• **ABOUT THIS EXERCISE**
Report the lines of the material that carry the string "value".
[DATA BELOW]
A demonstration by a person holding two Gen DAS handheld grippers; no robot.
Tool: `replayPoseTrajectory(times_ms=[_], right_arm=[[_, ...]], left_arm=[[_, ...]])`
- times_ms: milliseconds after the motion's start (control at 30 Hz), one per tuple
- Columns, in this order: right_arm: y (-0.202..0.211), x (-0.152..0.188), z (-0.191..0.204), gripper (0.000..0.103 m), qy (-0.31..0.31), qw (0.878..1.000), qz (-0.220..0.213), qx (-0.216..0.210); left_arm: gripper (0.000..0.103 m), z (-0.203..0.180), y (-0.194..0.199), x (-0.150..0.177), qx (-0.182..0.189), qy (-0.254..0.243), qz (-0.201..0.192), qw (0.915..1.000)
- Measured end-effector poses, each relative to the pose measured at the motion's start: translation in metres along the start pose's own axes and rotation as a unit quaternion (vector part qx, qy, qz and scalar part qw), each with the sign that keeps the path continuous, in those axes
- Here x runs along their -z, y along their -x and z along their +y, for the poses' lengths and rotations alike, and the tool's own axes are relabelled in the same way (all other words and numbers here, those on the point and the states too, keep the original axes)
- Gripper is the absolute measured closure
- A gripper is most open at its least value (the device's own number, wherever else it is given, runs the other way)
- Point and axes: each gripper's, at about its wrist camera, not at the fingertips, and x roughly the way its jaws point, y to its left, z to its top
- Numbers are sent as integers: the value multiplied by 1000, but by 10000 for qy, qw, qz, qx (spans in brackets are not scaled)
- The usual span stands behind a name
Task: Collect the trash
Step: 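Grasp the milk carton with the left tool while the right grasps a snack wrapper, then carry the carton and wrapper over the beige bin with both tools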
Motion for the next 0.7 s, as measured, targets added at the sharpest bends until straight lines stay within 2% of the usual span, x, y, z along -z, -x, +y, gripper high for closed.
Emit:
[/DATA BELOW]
• **ANSWER BOX**
- A gripper is most open at its least value (the device's own number, wherever else it is given, runs the other way)
- Numbers are sent as integers: the value multiplied by 1000, but by 10000 for qy, qw, qz, qx (spans in brackets are not scaled)

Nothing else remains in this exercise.